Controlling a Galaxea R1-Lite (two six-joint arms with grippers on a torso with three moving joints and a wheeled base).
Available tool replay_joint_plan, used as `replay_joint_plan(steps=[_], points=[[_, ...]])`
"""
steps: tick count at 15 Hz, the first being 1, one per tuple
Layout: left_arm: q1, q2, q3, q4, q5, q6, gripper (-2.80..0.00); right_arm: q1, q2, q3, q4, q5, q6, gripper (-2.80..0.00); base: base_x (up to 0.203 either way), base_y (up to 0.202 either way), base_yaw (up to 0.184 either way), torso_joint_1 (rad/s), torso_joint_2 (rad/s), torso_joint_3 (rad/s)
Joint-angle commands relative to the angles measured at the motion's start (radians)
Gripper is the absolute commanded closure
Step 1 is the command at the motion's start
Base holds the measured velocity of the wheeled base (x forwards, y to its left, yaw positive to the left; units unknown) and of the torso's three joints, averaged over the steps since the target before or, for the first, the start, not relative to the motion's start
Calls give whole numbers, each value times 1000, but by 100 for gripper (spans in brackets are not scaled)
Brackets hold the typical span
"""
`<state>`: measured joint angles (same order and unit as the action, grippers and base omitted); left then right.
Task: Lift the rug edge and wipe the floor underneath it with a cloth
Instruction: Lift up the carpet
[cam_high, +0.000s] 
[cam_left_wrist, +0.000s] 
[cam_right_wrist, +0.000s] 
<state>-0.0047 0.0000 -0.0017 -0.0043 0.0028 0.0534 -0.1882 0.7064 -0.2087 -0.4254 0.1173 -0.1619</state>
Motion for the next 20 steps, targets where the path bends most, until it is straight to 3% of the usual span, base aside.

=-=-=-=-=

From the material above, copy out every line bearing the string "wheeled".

Controlling a Galaxea R1-Lite (two six-joint arms with grippers on a torso with three moving joints and a wheeled base).
Base holds the measured velocity of the wheeled base (x forwards, y to its left, yaw positive to the left; units unknown) and of the torso's three joints, averaged over the steps since the target before or, for the first, the start, not relative to the motion's start

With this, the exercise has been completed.